Interestingly, Air France, which is by far the largest user of CDG and Paris Orly, did not join its fellow carriers in their legal pursuit. Observers suspect that Spinetta actually may have borrowed IATA DG and CEO Giovanni Bisignani's proven tactic of "politely shouting" to get what he wanted: A reduction of the proposed tariff increase that initially was set at 6% annually and an acceleration of ADP's investment program geared toward AF.

In truth, far worse scenarios exist elsewhere. Tirana International Airport Nene Tereza increased its package of basic airport charges by about 50% two years ago when a private consortium, in which Hochtief AirPort holds a 47% stake, took over management. The privatization agreement concluded in October 2004 came with a comprehensive modernization program representing an investment of around €50 million. A brand new terminal opened in March.

"It's all gorgeous and state-of-the-art," concedes Christian Heinzmann, CEO of Albanian Airways, which has its base at TIA. "The facilities are contemporary and attractive. In addition, the access roads to the airport have been modernized. But it all comes at a high price for us." A comparative study by the airline of airports of similar size in its network shows charges at Tirana are by far the highest, he claims.

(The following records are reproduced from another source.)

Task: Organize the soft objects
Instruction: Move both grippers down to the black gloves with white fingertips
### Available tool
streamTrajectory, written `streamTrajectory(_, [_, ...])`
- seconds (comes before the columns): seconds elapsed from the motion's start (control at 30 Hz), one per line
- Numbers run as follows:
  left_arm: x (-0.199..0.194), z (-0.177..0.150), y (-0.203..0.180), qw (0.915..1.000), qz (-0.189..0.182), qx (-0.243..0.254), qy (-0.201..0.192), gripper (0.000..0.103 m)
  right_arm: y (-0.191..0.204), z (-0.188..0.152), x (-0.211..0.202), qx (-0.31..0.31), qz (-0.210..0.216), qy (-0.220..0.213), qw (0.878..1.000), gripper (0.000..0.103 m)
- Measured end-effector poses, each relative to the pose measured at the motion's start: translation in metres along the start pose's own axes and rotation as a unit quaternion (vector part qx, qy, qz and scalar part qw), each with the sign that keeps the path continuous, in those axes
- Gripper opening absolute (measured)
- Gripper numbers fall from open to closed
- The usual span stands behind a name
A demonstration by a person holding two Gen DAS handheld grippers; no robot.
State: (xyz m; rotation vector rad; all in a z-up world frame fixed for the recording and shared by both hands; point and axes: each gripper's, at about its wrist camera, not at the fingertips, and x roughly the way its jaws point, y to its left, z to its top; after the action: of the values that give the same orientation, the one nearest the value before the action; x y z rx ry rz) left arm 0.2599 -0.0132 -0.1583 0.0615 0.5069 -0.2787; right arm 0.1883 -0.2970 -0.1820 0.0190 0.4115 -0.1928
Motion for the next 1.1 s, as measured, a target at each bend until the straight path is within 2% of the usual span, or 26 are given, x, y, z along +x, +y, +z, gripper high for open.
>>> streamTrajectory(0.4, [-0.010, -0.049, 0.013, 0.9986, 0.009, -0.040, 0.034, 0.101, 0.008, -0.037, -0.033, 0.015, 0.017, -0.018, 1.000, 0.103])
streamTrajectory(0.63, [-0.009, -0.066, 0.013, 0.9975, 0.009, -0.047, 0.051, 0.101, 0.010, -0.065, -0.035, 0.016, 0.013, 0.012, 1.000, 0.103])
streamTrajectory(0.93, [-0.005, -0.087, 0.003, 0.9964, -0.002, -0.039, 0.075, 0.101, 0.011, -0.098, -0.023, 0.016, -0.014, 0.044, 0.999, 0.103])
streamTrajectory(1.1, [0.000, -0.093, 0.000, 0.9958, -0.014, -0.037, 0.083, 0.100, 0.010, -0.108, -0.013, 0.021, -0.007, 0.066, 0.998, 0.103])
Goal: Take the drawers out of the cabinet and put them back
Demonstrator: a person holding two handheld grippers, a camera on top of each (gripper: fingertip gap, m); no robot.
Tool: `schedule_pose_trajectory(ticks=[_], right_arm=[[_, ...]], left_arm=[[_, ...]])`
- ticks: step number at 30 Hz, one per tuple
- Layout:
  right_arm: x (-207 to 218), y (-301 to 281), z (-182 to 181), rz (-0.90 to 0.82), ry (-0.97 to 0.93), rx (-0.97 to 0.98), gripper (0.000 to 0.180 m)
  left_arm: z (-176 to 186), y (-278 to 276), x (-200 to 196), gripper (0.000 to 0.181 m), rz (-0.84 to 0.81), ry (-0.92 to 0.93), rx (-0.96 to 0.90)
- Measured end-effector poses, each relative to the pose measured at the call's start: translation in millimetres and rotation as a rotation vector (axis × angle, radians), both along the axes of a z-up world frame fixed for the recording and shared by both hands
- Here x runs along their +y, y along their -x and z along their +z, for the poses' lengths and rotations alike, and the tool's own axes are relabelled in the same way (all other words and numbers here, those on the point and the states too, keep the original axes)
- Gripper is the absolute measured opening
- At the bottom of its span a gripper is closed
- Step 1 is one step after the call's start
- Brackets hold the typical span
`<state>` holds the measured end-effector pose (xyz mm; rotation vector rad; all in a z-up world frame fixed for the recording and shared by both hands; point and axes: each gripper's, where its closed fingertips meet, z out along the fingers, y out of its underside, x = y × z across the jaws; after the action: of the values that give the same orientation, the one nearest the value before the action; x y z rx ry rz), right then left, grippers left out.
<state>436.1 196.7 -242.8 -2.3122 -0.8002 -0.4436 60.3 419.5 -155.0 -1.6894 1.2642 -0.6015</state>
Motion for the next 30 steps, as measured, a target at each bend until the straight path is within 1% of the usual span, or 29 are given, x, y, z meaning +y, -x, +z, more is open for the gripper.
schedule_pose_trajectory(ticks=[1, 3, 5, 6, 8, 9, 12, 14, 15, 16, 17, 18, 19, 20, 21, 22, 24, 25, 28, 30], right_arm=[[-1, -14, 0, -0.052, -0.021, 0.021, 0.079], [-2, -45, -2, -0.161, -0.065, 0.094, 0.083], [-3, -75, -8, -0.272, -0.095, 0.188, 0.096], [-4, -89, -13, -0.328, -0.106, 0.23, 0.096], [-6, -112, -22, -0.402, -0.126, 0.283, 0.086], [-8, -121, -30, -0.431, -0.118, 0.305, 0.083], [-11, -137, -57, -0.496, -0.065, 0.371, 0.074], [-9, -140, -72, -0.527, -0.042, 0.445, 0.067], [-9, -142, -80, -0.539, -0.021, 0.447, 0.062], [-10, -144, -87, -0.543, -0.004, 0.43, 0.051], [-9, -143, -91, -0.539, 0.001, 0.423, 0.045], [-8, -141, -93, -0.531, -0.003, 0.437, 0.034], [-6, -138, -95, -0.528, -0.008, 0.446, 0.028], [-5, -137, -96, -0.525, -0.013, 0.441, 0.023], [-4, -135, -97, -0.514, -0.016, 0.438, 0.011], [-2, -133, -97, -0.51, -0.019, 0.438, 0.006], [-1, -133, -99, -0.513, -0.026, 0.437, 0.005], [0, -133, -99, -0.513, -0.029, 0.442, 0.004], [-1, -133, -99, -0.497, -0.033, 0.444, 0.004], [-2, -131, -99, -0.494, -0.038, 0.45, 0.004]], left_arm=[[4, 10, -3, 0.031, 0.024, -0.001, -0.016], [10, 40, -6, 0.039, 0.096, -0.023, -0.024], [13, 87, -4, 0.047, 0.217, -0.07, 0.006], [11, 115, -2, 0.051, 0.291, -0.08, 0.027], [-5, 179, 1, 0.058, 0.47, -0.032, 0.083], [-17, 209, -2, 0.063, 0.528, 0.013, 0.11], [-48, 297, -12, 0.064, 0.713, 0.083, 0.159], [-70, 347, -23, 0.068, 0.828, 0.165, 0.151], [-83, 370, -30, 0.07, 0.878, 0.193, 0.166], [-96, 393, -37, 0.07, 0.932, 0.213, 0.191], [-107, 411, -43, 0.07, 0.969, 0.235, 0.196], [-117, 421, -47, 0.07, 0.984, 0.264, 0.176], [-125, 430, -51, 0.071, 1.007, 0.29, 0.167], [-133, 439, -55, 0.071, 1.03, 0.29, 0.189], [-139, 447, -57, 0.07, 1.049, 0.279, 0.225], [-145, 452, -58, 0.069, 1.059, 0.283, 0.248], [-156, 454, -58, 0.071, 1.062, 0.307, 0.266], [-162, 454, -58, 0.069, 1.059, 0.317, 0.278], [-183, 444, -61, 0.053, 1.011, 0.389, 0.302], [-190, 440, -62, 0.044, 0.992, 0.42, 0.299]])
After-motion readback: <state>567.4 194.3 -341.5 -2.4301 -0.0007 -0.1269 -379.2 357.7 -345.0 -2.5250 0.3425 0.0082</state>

Further south, users of Larnaca and Paphos airports in Cyprus were presented with a 47% increase in per-passenger charges from last April with further raises in July and November. By the end of this year, the increase will be around 70%. The hike was planned for May 2006 when Hermes Airport took over management of the two airports, but under pressure from the International Air Carrier Assn., which represents 39 airlines serving the leisure industry, it was delayed by 11 months.

"There is no justification for this increase, which for IACA carriers alone amounts to €18 million," Manager-Operations Luc Geens reasons. He equally criticizes the 33% concession fee that will go directly to the Cypriot government without any financial risk or any commitment to reinvest it back into airport infrastructure.